Silk Road 2.0: Site Returns a Month After Feds Shut It Down

Impact

About a month ago, aiming to put an end to the anonymous online sale of illegal substances and other illicit goods, as well as the suspected use of bitcoins for money laundering, the FBI finally moved to shut down the black market website Silk Road. Ross William Ulbricht, the 29-year–old founder of the website was arrested; bitcoin assets of all users seized, and access to the website was blocked. So game over, the Feds win, right?

Wrong. The underbelly of the internet is an unbelievably resilient place, and not only did it respond to the void left by Silk Road by creating similar replacements such as Sheep and Project Black Flag, it went right ahead and re-launched the Silk Road site itself. An anonymous operator has taken control of the site and assumed the moniker Dread Pirate Roberts, familiar to users of the original Silk Road as the alias used by Ulbricht himself.

The revamped website retains many of the features of its original incarnation, such as the layout, the use of bitcoins, and accessibility via the Tor browser, but also sports additional security features aimed at increasing anonymity and thwarting legal action. Further adding to the new site's legitimacy is the inclusion of several moderators from the original site, who are not only knowledgeable about the customer base and daily operations of the Silk Road, but also quite eager to see its return to prominence.

The crackdown on Silk Road, while unique because of the illicit goods involved and the method of their acquisition is certainly not the first or only effort to stop a seedy internet titan in its tracks. In 2012, the FBI shut down popular file-sharing service Megaupload, and well-known torrent-tracking website The Pirate Bay has been persecuted for the better part of a decade, with its founders facing prison time and multi-million dollar fines. The website itself has also been shut down and forced to change domains several times as it plays hide-and-seek with U.S. authorities in an effort to avoid seizure.

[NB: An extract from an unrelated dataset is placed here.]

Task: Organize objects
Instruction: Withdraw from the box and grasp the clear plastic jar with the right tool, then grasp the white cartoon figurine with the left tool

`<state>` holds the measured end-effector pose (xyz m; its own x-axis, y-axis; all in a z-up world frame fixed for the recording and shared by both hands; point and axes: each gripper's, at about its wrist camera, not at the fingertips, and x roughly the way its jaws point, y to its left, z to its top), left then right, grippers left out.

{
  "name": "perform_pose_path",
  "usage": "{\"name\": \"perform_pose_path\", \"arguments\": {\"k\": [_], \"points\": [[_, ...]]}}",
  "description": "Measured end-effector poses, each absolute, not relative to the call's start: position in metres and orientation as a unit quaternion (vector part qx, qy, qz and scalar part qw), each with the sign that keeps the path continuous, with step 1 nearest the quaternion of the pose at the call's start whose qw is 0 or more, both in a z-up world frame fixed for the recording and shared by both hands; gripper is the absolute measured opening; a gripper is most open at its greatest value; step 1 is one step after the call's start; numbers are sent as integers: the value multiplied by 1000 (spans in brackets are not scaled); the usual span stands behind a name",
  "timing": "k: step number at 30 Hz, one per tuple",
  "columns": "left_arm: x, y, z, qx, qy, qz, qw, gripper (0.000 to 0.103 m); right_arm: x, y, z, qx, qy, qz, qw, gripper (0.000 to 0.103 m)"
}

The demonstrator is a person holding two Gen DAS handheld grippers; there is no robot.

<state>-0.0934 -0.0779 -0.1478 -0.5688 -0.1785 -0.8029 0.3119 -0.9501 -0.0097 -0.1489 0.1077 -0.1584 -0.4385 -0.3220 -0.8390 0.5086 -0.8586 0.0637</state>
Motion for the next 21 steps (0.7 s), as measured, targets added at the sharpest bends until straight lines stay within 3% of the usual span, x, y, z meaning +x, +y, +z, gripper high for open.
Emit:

But all three of these services, and indeed countless others, have persevered in the face of persecution and continue their existence in some form. Soon after its closure, Megaupload's founder Kim Dotcom created a spiritual successor known as Mega, which provides similar services with increased privacy and security features. The Pirate Bay recently celebrated its 10th anniversary and released a custom browser designed to thwart blocks preventing users from visiting the website. All of this to say that it is simply part of the nature of the internet for popular (and even unpopular) services to resurface and evolve despite efforts at regulation, and a ham-fisted government policy which fails to do the same cannot hope to effectively control the situation.